◆ What you should do:
Repeat the records below verbatim.
--- Data supplied ---
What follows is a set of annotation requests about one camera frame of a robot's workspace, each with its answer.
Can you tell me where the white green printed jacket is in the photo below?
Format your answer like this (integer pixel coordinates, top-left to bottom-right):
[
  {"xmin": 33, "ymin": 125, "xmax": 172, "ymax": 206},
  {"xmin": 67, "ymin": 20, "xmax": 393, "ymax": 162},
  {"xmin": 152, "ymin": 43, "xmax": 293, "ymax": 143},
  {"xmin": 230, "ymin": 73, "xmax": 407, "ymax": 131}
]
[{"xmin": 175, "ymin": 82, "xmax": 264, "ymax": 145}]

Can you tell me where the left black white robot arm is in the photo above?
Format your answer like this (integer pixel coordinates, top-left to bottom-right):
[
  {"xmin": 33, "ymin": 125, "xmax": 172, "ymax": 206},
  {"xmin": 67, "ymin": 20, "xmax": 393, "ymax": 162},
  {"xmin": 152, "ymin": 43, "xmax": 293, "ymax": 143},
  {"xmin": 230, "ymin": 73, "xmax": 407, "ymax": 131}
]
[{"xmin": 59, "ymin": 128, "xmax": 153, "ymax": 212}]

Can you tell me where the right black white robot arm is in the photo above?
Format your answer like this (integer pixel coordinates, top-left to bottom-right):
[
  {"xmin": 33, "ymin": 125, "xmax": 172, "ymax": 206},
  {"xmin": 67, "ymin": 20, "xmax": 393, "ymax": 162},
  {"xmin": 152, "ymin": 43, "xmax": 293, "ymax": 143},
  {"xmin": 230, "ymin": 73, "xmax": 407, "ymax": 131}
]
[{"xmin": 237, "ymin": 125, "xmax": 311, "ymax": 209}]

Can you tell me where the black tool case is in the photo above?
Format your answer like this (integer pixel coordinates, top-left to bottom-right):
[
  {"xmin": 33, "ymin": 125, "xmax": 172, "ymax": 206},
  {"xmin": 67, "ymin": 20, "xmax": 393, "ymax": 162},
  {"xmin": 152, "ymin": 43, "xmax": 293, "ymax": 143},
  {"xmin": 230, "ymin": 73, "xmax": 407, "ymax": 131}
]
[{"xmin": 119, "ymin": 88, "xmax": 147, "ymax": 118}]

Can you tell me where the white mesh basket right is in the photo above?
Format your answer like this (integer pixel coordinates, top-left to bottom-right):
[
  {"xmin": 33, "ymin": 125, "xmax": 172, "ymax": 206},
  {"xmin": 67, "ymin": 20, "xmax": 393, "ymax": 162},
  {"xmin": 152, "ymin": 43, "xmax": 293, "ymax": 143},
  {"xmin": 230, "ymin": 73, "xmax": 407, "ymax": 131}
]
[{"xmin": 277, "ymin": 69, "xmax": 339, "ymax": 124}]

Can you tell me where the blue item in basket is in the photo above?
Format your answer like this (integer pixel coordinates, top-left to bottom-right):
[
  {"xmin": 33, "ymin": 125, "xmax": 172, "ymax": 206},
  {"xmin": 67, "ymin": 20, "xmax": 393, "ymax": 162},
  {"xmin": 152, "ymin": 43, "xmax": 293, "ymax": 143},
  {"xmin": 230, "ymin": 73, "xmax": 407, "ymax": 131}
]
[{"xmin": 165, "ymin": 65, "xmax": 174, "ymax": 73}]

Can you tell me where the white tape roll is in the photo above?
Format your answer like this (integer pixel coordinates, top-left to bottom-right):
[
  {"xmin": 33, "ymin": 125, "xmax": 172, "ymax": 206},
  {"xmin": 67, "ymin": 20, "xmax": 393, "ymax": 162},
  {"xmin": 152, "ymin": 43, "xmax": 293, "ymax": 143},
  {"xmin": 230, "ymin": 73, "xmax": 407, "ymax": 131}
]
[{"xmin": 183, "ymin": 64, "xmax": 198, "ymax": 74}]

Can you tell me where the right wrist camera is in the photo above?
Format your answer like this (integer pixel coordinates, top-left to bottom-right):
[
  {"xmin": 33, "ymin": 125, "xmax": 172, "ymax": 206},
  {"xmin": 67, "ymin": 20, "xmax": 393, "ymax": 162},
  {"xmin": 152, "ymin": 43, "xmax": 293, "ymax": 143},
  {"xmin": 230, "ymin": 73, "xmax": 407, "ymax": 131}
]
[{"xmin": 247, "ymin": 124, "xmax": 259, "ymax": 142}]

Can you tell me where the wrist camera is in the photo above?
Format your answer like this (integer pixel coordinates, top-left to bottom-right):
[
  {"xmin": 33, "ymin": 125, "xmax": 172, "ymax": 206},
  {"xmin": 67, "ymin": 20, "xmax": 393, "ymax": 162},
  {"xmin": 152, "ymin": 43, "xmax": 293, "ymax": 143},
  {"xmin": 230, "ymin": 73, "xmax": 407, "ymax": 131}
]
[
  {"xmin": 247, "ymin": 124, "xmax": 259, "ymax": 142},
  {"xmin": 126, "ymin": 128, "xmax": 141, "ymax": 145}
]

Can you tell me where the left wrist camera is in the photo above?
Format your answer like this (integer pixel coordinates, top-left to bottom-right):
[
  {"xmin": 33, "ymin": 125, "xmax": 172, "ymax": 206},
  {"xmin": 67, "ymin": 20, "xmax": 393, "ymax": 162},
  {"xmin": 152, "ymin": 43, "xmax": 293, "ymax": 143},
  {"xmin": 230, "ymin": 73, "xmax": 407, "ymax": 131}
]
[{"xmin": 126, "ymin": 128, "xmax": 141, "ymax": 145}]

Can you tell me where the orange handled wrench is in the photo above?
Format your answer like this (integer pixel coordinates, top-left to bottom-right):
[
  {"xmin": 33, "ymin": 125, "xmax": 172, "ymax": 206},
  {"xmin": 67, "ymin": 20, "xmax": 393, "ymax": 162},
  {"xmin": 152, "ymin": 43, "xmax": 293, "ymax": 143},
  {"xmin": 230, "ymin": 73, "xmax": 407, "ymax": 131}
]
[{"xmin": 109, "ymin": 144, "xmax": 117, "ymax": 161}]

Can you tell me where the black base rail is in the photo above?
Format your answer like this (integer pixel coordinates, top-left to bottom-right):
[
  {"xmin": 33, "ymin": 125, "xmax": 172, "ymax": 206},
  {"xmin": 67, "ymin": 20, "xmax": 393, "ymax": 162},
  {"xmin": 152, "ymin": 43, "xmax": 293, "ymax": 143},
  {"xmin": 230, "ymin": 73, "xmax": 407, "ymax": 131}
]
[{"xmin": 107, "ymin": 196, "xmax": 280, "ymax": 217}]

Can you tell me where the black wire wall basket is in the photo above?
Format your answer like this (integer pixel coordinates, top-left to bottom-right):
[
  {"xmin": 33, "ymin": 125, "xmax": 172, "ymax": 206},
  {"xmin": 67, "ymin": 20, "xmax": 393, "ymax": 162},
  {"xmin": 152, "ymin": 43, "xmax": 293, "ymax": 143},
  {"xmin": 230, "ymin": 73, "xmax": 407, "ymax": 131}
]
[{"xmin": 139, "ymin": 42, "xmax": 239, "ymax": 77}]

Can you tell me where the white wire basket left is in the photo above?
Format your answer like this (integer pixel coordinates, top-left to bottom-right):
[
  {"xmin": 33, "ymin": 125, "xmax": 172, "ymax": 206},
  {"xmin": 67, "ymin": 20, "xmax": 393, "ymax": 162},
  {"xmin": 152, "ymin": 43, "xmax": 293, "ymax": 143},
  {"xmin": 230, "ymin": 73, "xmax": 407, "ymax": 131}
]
---
◆ Exercise solution:
What follows is a set of annotation requests about one camera frame of a robot's workspace, each with its answer.
Can you tell me where the white green printed jacket is in the photo below?
Format your answer like this (integer pixel coordinates, top-left to bottom-right):
[
  {"xmin": 33, "ymin": 125, "xmax": 172, "ymax": 206},
  {"xmin": 67, "ymin": 20, "xmax": 393, "ymax": 162},
  {"xmin": 152, "ymin": 43, "xmax": 293, "ymax": 143},
  {"xmin": 230, "ymin": 73, "xmax": 407, "ymax": 131}
]
[{"xmin": 175, "ymin": 82, "xmax": 264, "ymax": 145}]

Can you tell me where the left black white robot arm is in the photo above?
Format your answer like this (integer pixel coordinates, top-left to bottom-right):
[
  {"xmin": 33, "ymin": 125, "xmax": 172, "ymax": 206},
  {"xmin": 67, "ymin": 20, "xmax": 393, "ymax": 162},
  {"xmin": 152, "ymin": 43, "xmax": 293, "ymax": 143},
  {"xmin": 230, "ymin": 73, "xmax": 407, "ymax": 131}
]
[{"xmin": 59, "ymin": 128, "xmax": 153, "ymax": 212}]

Can you tell me where the right black white robot arm is in the photo above?
Format your answer like this (integer pixel coordinates, top-left to bottom-right):
[
  {"xmin": 33, "ymin": 125, "xmax": 172, "ymax": 206},
  {"xmin": 67, "ymin": 20, "xmax": 393, "ymax": 162},
  {"xmin": 152, "ymin": 43, "xmax": 293, "ymax": 143},
  {"xmin": 230, "ymin": 73, "xmax": 407, "ymax": 131}
]
[{"xmin": 237, "ymin": 125, "xmax": 311, "ymax": 209}]

Can you tell me where the black tool case is in the photo above?
Format your answer like this (integer pixel coordinates, top-left to bottom-right):
[
  {"xmin": 33, "ymin": 125, "xmax": 172, "ymax": 206},
  {"xmin": 67, "ymin": 20, "xmax": 393, "ymax": 162},
  {"xmin": 152, "ymin": 43, "xmax": 293, "ymax": 143},
  {"xmin": 230, "ymin": 73, "xmax": 407, "ymax": 131}
]
[{"xmin": 119, "ymin": 88, "xmax": 147, "ymax": 118}]

Can you tell me where the white mesh basket right is in the photo above?
Format your answer like this (integer pixel coordinates, top-left to bottom-right):
[
  {"xmin": 33, "ymin": 125, "xmax": 172, "ymax": 206},
  {"xmin": 67, "ymin": 20, "xmax": 393, "ymax": 162},
  {"xmin": 152, "ymin": 43, "xmax": 293, "ymax": 143},
  {"xmin": 230, "ymin": 73, "xmax": 407, "ymax": 131}
]
[{"xmin": 277, "ymin": 69, "xmax": 339, "ymax": 124}]

Can you tell me where the blue item in basket is in the photo above?
Format your answer like this (integer pixel coordinates, top-left to bottom-right):
[
  {"xmin": 33, "ymin": 125, "xmax": 172, "ymax": 206},
  {"xmin": 67, "ymin": 20, "xmax": 393, "ymax": 162},
  {"xmin": 152, "ymin": 43, "xmax": 293, "ymax": 143},
  {"xmin": 230, "ymin": 73, "xmax": 407, "ymax": 131}
]
[{"xmin": 165, "ymin": 65, "xmax": 174, "ymax": 73}]

Can you tell me where the white tape roll is in the photo above?
Format your answer like this (integer pixel coordinates, top-left to bottom-right):
[
  {"xmin": 33, "ymin": 125, "xmax": 172, "ymax": 206},
  {"xmin": 67, "ymin": 20, "xmax": 393, "ymax": 162},
  {"xmin": 152, "ymin": 43, "xmax": 293, "ymax": 143},
  {"xmin": 230, "ymin": 73, "xmax": 407, "ymax": 131}
]
[{"xmin": 183, "ymin": 64, "xmax": 198, "ymax": 74}]

Can you tell me where the right wrist camera is in the photo above?
Format your answer like this (integer pixel coordinates, top-left to bottom-right):
[
  {"xmin": 33, "ymin": 125, "xmax": 172, "ymax": 206},
  {"xmin": 67, "ymin": 20, "xmax": 393, "ymax": 162},
  {"xmin": 152, "ymin": 43, "xmax": 293, "ymax": 143},
  {"xmin": 230, "ymin": 73, "xmax": 407, "ymax": 131}
]
[{"xmin": 247, "ymin": 124, "xmax": 259, "ymax": 142}]

Can you tell me where the wrist camera is in the photo above?
Format your answer like this (integer pixel coordinates, top-left to bottom-right):
[
  {"xmin": 33, "ymin": 125, "xmax": 172, "ymax": 206},
  {"xmin": 67, "ymin": 20, "xmax": 393, "ymax": 162},
  {"xmin": 152, "ymin": 43, "xmax": 293, "ymax": 143},
  {"xmin": 230, "ymin": 73, "xmax": 407, "ymax": 131}
]
[
  {"xmin": 247, "ymin": 124, "xmax": 259, "ymax": 142},
  {"xmin": 126, "ymin": 128, "xmax": 141, "ymax": 145}
]

Can you tell me where the left wrist camera is in the photo above?
Format your answer like this (integer pixel coordinates, top-left to bottom-right):
[
  {"xmin": 33, "ymin": 125, "xmax": 172, "ymax": 206},
  {"xmin": 67, "ymin": 20, "xmax": 393, "ymax": 162},
  {"xmin": 152, "ymin": 43, "xmax": 293, "ymax": 143},
  {"xmin": 230, "ymin": 73, "xmax": 407, "ymax": 131}
]
[{"xmin": 126, "ymin": 128, "xmax": 141, "ymax": 145}]

Can you tell me where the orange handled wrench is in the photo above?
Format your answer like this (integer pixel coordinates, top-left to bottom-right):
[
  {"xmin": 33, "ymin": 125, "xmax": 172, "ymax": 206},
  {"xmin": 67, "ymin": 20, "xmax": 393, "ymax": 162},
  {"xmin": 152, "ymin": 43, "xmax": 293, "ymax": 143},
  {"xmin": 230, "ymin": 73, "xmax": 407, "ymax": 131}
]
[{"xmin": 109, "ymin": 144, "xmax": 117, "ymax": 161}]

Can you tell me where the black base rail is in the photo above?
Format your answer like this (integer pixel coordinates, top-left to bottom-right):
[
  {"xmin": 33, "ymin": 125, "xmax": 172, "ymax": 206},
  {"xmin": 67, "ymin": 20, "xmax": 393, "ymax": 162},
  {"xmin": 152, "ymin": 43, "xmax": 293, "ymax": 143},
  {"xmin": 230, "ymin": 73, "xmax": 407, "ymax": 131}
]
[{"xmin": 107, "ymin": 196, "xmax": 280, "ymax": 217}]

Can you tell me where the black wire wall basket is in the photo above?
Format your answer like this (integer pixel coordinates, top-left to bottom-right):
[
  {"xmin": 33, "ymin": 125, "xmax": 172, "ymax": 206},
  {"xmin": 67, "ymin": 20, "xmax": 393, "ymax": 162},
  {"xmin": 152, "ymin": 43, "xmax": 293, "ymax": 143},
  {"xmin": 230, "ymin": 73, "xmax": 407, "ymax": 131}
]
[{"xmin": 139, "ymin": 42, "xmax": 239, "ymax": 77}]

Can you tell me where the white wire basket left is in the photo above?
Format your answer like this (integer pixel coordinates, top-left to bottom-right):
[
  {"xmin": 33, "ymin": 125, "xmax": 172, "ymax": 206},
  {"xmin": 67, "ymin": 20, "xmax": 393, "ymax": 162},
  {"xmin": 152, "ymin": 43, "xmax": 293, "ymax": 143},
  {"xmin": 230, "ymin": 73, "xmax": 407, "ymax": 131}
]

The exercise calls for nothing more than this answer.